O número de mortos na ofensiva já chega a 770, e pelo menos 3,2 mil pessoas ficaram feridas do lado palestino. Do israelense, 12 foram mortos.

Crianças junto a corpos das mães

Pela primeira vez desde o início da ofensiva, equipes da Cruz Vermelha conseguiram acesso ao bairro de Zeitoun, na Cidade de Gaza, e quatro crianças tão fracas a ponto de não conseguirem ficar em pé foram encontradas junto aos corpos de suas mães. Segundo o porta-voz da missão da Cruz Vermelha, Pierre Wettach, havia soldados de Israel a menos de 100 metros do local. Os pedidos para acesso à vizinhança foram recusados por quatro dias.

- Foi chocante. Havia um tanque, soldados e eles nada fizeram. O Exército, além de não ajudar no socorro aos feridos, vem impedindo que nós e os voluntários do Crescente Vermelho cheguemos aos locais para prestar assistência - disse Wettach.

Em Londres, a Anistia Internacional acusou tanto Israel quanto o Hamas de usarem civis como escudos: "Soldados israelenses entram e assumem posições em casas palestinas, obrigando as famílias a ficarem em um cômodo enquanto usam o restante como base militar", disse a organização.

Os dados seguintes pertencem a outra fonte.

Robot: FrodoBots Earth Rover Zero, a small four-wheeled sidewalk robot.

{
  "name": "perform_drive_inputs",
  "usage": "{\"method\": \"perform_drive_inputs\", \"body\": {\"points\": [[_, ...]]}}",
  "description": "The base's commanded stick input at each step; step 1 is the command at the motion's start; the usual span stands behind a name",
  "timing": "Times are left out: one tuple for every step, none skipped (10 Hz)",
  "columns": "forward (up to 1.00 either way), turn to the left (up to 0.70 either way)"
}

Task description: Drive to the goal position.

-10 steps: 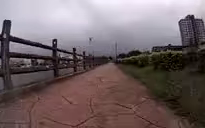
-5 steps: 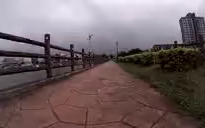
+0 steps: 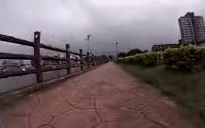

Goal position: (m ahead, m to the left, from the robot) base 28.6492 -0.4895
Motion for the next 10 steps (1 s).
{"method": "perform_drive_inputs", "body": {"points": [[1.0,0.0],[1.0,0.0],[1.0,0.0],[1.0,0.0],[1.0,0.0],[1.0,0.0],[1.0,0.0],[1.0,0.0],[1.0,0.0],[1.0,0.0]]}}
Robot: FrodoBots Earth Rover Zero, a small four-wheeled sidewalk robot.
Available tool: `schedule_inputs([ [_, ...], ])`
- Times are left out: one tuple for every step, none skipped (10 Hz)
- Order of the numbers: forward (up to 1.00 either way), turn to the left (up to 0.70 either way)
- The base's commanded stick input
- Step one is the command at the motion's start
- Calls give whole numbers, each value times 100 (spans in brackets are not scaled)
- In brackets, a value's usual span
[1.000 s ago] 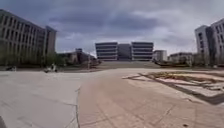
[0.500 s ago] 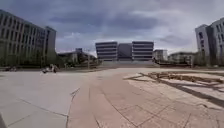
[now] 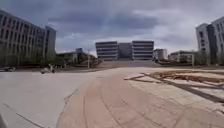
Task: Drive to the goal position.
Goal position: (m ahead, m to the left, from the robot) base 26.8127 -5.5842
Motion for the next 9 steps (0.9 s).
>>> schedule_inputs([
  [70, -14],
  [70, -12],
  [70, -5],
  [70, 0],
  [70, -4],
  [70, -1],
  [70, 0],
  [70, 0],
  [70, 0],
])
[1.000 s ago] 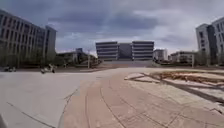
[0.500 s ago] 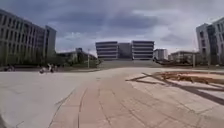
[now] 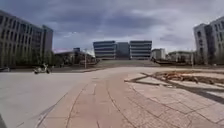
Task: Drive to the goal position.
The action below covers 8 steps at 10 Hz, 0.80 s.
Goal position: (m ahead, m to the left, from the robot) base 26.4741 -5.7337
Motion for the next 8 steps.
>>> schedule_inputs([
  [70, 0],
  [70, 0],
  [70, 0],
  [70, 0],
  [70, 0],
  [70, 0],
  [70, 0],
  [70, 0],
])
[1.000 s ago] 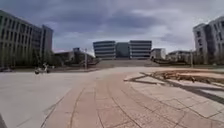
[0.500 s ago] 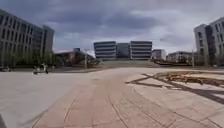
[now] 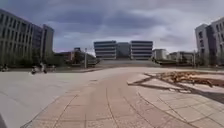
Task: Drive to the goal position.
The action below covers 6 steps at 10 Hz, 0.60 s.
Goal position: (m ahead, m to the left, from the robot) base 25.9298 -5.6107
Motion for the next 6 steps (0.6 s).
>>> schedule_inputs([
  [70, 0],
  [70, 0],
  [70, 0],
  [70, 0],
  [70, 0],
  [70, 0],
])
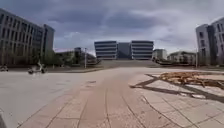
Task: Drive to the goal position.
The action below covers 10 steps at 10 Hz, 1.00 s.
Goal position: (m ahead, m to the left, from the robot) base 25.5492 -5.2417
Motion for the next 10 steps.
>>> schedule_inputs([
  [70, 0],
  [70, -1],
  [70, -5],
  [70, -9],
  [70, -8],
  [70, -6],
  [70, -3],
  [70, 0],
  [70, 0],
  [70, 0],
])
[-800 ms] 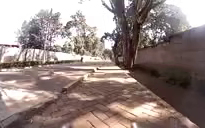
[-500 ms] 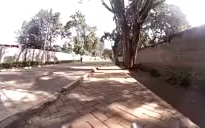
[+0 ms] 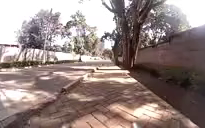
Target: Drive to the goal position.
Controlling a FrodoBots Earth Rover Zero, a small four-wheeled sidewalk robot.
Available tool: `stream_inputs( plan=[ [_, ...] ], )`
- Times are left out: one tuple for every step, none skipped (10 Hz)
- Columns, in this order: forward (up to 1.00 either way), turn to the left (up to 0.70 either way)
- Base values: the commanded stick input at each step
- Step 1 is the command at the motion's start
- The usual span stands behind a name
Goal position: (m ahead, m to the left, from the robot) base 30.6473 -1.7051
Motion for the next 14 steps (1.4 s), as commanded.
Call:
stream_inputs(
  plan=[
    [0.70,0.00],
    [0.70,0.00],
    [0.70,0.00],
    [0.70,0.00],
    [0.70,0.00],
    [0.70,0.00],
    [0.70,0.00],
    [0.70,0.00],
    [0.70,0.00],
    [0.70,0.00],
    [0.70,0.00],
    [0.70,0.00],
    [0.70,0.00],
    [0.70,0.00]
  ],
)
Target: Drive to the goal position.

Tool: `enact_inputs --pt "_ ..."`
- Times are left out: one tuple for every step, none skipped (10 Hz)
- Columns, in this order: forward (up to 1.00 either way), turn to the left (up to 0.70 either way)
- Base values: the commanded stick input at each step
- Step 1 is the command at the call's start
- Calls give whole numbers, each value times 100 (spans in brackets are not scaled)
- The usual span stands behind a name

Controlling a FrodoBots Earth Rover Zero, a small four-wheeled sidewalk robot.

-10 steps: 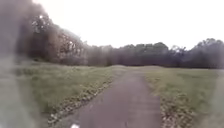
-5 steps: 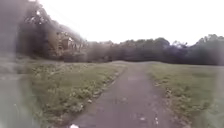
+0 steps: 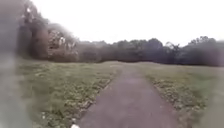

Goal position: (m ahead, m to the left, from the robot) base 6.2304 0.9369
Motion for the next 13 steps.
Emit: enact_inputs --pt "100 -39" --pt "100 -36" --pt "100 -33" --pt "100 -7" --pt "100 -22" --pt "100 -37" --pt "100 -31" --pt "100 -20" --pt "100 -9" --pt "100 0" --pt "100 0" --pt "100 0" --pt "100 0"
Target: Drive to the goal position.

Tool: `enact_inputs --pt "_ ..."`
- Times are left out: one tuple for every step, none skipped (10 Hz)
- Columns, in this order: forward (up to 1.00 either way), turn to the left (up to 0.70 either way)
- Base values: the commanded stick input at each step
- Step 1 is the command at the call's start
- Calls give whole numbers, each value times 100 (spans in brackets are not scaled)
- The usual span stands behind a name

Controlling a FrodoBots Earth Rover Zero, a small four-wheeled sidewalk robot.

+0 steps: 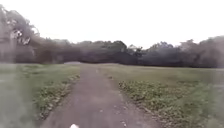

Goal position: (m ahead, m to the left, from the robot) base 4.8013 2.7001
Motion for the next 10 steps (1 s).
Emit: enact_inputs --pt "100 0" --pt "100 0" --pt "100 0" --pt "100 0" --pt "100 0" --pt "100 0" --pt "100 0" --pt "100 0" --pt "100 0" --pt "100 0"
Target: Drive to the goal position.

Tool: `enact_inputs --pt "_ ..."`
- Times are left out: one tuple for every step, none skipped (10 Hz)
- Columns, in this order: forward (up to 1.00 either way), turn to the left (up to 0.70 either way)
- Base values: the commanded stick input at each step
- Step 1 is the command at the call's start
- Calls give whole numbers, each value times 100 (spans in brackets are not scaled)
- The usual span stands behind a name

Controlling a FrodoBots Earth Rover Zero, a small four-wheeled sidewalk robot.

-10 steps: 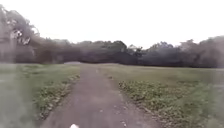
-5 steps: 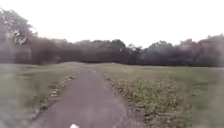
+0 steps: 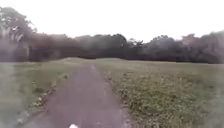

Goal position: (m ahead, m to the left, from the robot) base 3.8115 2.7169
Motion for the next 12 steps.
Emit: enact_inputs --pt "100 0" --pt "100 0" --pt "100 10" --pt "100 21" --pt "100 32" --pt "100 26" --pt "100 9" --pt "100 4" --pt "100 0" --pt "100 0" --pt "100 0" --pt "100 0"
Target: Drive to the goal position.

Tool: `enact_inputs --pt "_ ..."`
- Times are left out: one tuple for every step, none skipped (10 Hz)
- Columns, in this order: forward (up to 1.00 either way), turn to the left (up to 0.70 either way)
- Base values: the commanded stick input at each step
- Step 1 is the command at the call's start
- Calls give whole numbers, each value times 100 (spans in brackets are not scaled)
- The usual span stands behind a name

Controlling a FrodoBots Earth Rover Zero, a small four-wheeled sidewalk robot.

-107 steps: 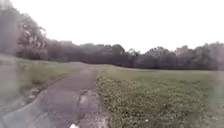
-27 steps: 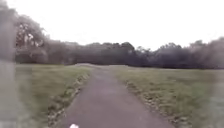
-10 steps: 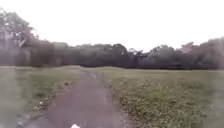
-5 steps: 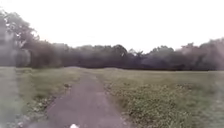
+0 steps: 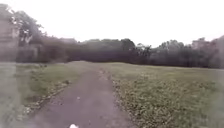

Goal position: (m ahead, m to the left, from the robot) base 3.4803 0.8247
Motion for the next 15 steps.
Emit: enact_inputs --pt "100 0" --pt "100 0" --pt "100 0" --pt "100 5" --pt "100 22" --pt "100 39" --pt "100 40" --pt "100 34" --pt "100 20" --pt "100 7" --pt "100 0" --pt "100 0" --pt "100 0" --pt "100 0" --pt "100 0"
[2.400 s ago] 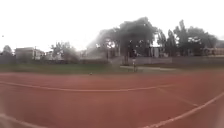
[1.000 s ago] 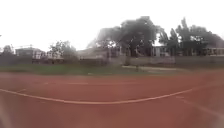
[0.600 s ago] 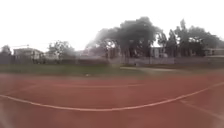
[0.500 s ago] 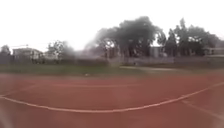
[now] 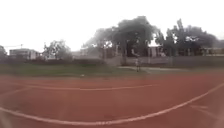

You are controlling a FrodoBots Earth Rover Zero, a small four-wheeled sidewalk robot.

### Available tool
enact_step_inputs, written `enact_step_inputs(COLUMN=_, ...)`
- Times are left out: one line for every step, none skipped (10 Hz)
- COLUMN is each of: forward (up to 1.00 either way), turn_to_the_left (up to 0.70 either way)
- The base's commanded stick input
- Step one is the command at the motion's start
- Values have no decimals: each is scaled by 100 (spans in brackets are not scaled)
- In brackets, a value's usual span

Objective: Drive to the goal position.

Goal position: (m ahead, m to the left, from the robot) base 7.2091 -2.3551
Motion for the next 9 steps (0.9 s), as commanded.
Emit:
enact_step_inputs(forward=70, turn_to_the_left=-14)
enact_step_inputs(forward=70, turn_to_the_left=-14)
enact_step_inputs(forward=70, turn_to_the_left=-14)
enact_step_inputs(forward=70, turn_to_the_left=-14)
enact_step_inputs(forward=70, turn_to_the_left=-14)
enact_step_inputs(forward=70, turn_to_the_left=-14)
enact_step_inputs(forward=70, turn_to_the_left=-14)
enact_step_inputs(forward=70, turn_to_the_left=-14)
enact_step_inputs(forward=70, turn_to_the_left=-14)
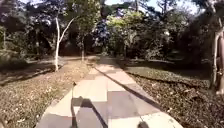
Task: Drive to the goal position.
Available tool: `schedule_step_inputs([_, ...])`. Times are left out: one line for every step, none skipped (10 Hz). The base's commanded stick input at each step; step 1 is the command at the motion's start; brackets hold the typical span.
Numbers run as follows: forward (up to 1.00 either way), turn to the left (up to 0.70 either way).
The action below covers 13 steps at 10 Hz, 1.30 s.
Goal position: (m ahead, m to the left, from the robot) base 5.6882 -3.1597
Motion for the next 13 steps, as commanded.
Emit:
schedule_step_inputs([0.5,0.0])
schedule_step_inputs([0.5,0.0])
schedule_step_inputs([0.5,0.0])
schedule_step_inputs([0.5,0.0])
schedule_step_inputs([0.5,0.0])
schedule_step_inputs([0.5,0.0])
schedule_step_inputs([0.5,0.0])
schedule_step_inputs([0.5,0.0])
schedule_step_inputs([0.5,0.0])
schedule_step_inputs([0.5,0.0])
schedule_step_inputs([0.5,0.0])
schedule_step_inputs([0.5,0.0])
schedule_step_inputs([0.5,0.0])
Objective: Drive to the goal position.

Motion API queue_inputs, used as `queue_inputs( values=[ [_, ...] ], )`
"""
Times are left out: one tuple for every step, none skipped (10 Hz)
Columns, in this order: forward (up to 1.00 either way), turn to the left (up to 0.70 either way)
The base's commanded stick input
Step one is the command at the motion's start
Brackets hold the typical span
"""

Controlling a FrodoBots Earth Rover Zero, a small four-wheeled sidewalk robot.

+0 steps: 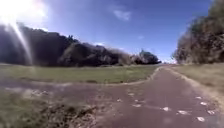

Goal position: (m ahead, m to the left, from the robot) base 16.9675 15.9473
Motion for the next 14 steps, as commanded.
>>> queue_inputs(
  values=[
    [0.93,-0.01],
    [0.92,-0.03],
    [0.91,-0.36],
    [0.91,-0.36],
    [0.91,-0.35],
    [0.91,-0.34],
    [0.91,0.00],
    [0.91,0.00],
    [0.90,0.00],
    [0.76,0.00],
    [0.59,0.00],
    [0.07,0.00],
    [0.08,0.00],
    [0.08,0.00]
  ],
)
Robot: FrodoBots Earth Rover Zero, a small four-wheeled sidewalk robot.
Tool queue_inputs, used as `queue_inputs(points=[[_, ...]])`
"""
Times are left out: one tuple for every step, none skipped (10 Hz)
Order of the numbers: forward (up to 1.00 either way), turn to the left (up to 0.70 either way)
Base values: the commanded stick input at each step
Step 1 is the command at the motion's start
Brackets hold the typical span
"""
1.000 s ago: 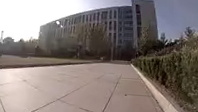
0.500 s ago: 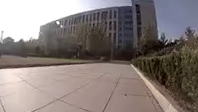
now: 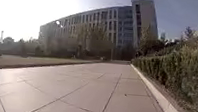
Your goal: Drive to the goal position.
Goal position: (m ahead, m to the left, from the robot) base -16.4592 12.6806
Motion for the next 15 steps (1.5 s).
queue_inputs(points=[[0.04,0.0],[0.04,0.0],[0.04,0.0],[0.04,0.0],[0.04,0.0],[0.04,0.0],[0.04,0.0],[0.04,0.0],[0.04,0.0],[0.04,0.0],[0.04,0.0],[0.04,0.0],[0.04,0.0],[0.04,0.0],[0.04,0.0]])
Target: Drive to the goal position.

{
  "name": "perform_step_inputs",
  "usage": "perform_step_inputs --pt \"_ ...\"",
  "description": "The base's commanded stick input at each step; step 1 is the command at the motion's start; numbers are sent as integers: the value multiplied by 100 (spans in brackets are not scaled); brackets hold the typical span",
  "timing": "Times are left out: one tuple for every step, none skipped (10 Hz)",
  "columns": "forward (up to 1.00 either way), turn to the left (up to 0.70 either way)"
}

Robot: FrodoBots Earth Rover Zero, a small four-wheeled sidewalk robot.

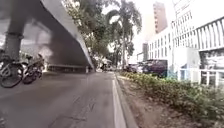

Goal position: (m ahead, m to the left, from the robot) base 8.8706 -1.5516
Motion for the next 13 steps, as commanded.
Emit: perform_step_inputs --pt "45 0" --pt "45 0" --pt "45 0" --pt "45 0" --pt "45 0" --pt "45 0" --pt "45 0" --pt "45 0" --pt "45 0" --pt "45 0" --pt "45 0" --pt "45 0" --pt "45 0"
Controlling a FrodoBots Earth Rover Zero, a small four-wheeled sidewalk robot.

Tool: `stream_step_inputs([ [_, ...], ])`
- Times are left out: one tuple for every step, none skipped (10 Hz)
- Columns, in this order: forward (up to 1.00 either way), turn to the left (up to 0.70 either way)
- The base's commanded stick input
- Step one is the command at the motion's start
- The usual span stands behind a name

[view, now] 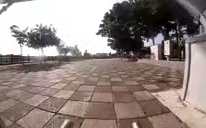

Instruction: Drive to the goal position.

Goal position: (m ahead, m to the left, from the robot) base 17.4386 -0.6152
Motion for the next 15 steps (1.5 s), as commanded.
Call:
stream_step_inputs([
  [0.50,0.00],
  [0.50,0.00],
  [0.50,0.00],
  [0.50,0.00],
  [0.50,0.00],
  [0.50,0.00],
  [0.50,0.00],
  [0.50,0.00],
  [0.50,0.00],
  [0.50,0.00],
  [0.50,0.00],
  [0.50,0.00],
  [0.50,0.00],
  [0.50,0.00],
  [0.50,0.00],
])
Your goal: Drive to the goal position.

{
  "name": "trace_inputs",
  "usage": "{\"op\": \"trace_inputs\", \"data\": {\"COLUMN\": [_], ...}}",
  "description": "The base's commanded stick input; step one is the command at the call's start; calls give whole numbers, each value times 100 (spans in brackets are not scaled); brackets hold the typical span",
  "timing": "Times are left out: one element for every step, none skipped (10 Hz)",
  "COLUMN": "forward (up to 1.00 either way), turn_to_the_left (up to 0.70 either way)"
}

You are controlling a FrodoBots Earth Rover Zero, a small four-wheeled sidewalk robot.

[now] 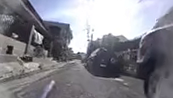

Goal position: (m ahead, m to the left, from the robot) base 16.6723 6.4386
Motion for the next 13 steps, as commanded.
{"op": "trace_inputs", "data": {"forward": [100, 100, 100, 100, 100, 100, 100, 100, 100, 100, 100, 100, 100], "turn_to_the_left": [0, -2, -1, -2, -7, -10, -9, -7, -4, -23, -38, -38, -28]}}
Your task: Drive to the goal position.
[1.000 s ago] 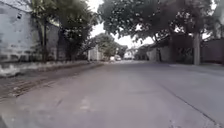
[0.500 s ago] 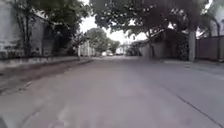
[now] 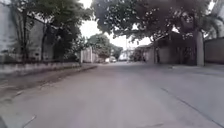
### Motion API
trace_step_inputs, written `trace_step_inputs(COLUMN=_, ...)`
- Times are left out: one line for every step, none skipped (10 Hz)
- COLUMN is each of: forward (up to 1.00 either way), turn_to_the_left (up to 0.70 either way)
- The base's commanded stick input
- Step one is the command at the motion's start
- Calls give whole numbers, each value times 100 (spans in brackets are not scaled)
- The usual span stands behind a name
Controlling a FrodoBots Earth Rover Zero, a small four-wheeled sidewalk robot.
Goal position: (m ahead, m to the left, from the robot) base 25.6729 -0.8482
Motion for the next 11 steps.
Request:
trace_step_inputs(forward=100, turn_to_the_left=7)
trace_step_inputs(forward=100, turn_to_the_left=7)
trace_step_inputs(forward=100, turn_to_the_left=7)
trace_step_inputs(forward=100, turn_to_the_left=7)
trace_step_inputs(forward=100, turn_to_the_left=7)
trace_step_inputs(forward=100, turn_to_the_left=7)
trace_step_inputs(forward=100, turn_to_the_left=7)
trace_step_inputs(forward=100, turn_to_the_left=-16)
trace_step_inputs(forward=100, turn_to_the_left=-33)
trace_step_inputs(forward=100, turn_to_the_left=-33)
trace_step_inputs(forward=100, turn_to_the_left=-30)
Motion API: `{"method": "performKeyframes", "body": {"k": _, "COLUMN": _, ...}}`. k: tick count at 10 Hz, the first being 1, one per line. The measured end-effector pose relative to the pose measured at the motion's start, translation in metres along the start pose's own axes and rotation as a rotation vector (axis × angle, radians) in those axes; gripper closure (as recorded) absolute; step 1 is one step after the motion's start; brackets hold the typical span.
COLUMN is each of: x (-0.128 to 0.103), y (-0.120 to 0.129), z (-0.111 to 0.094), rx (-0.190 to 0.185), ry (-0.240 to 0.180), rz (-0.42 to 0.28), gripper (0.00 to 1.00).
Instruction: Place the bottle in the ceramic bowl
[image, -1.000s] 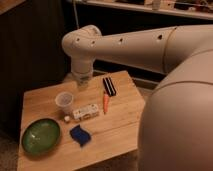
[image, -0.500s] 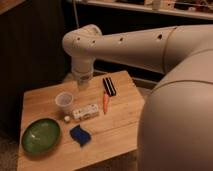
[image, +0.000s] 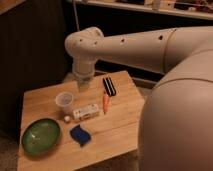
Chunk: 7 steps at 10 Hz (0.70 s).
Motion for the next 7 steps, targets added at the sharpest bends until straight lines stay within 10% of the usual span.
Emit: {"method": "performKeyframes", "body": {"k": 7, "x": -0.032, "y": -0.046, "z": 0.085, "rx": 0.042, "ry": 0.212, "rz": 0.062, "gripper": 0.64}}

Em Jabaliya, centenas de pessoas desafiaram o medo dos bombardeios para participar dos funerais das vítimas do ataque à escola da ONU.

- Nunca pensei que bombardeassem uma escola internacional. De agora em diante eu sou membro do Hamas - chorava um homem, lamentando a morte da filha, de 11 anos.

Após três dias de reuniões de emergência, o Conselho de Segurança da ONU finalmente chegou a um acordo e aprovou uma resolução na qual pede um cessar-fogo imediato em Gaza.

"O Conselho de Segurança ressalta a urgência e pede um cessar-fogo imediato, duradouro e que seja totalmente respeitado, e que leve à total retirada das forças de Israel de Gaza", diz o trecho mais importante do texto.

Resoluções são medidas que os Estados-membros da ONU têm a obrigação de respeitar. Os EUA, que vinham vetando a aprovação de qualquer medida contrária a Israel, permitiram a aprovação da resolução, mas foram o único país a se abster. Fontes afirmam que o país trocou o termo "exigir" por "pedir" um cessar-fogo. Os países árabes, depois de relutarem, aceitaram a nova formulação.